__The task__.
Search the material below for lines containing the string "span", and copy every one you find.

__Provided data__.
==============================
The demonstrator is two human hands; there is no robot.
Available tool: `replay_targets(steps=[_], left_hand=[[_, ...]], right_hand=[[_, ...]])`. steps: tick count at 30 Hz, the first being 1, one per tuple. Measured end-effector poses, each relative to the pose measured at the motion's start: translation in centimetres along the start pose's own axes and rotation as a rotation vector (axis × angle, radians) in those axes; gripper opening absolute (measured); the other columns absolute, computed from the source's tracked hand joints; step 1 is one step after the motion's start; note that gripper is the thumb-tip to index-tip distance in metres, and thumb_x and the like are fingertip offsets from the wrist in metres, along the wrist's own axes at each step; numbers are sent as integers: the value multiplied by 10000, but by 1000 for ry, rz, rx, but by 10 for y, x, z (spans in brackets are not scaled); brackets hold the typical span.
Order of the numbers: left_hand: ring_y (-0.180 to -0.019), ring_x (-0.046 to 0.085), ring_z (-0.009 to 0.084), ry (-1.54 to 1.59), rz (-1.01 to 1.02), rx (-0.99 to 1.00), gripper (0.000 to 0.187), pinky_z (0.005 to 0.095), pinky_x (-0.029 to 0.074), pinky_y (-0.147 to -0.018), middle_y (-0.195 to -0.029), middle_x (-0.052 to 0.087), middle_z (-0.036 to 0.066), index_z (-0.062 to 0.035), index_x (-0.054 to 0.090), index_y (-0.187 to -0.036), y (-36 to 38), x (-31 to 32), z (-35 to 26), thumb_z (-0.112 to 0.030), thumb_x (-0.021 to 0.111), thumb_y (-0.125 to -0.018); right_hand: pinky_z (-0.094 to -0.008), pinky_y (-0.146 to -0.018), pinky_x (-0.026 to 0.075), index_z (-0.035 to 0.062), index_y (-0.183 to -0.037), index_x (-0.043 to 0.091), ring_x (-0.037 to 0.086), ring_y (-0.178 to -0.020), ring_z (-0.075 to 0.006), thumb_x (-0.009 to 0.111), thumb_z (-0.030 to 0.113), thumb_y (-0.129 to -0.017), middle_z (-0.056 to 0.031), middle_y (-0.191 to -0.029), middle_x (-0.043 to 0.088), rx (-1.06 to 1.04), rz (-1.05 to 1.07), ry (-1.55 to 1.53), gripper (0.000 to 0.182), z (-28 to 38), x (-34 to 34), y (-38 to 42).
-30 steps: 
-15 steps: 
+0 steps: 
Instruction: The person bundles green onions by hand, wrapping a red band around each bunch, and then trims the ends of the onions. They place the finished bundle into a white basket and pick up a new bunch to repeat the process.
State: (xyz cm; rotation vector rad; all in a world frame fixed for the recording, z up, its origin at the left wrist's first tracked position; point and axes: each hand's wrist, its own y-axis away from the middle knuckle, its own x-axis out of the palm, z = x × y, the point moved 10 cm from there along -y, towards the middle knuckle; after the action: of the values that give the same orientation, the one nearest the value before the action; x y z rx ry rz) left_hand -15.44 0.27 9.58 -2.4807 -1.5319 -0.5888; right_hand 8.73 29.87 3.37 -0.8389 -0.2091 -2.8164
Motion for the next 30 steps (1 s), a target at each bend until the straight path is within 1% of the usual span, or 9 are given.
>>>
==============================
__Answer box__.
Available tool: `replay_targets(steps=[_], left_hand=[[_, ...]], right_hand=[[_, ...]])`. steps: tick count at 30 Hz, the first being 1, one per tuple. Measured end-effector poses, each relative to the pose measured at the motion's start: translation in centimetres along the start pose's own axes and rotation as a rotation vector (axis × angle, radians) in those axes; gripper opening absolute (measured); the other columns absolute, computed from the source's tracked hand joints; step 1 is one step after the motion's start; note that gripper is the thumb-tip to index-tip distance in metres, and thumb_x and the like are fingertip offsets from the wrist in metres, along the wrist's own axes at each step; numbers are sent as integers: the value multiplied by 10000, but by 1000 for ry, rz, rx, but by 10 for y, x, z (spans in brackets are not scaled); brackets hold the typical span.
Motion for the next 30 steps (1 s), a target at each bend until the straight path is within 1% of the usual span, or 9 are given.

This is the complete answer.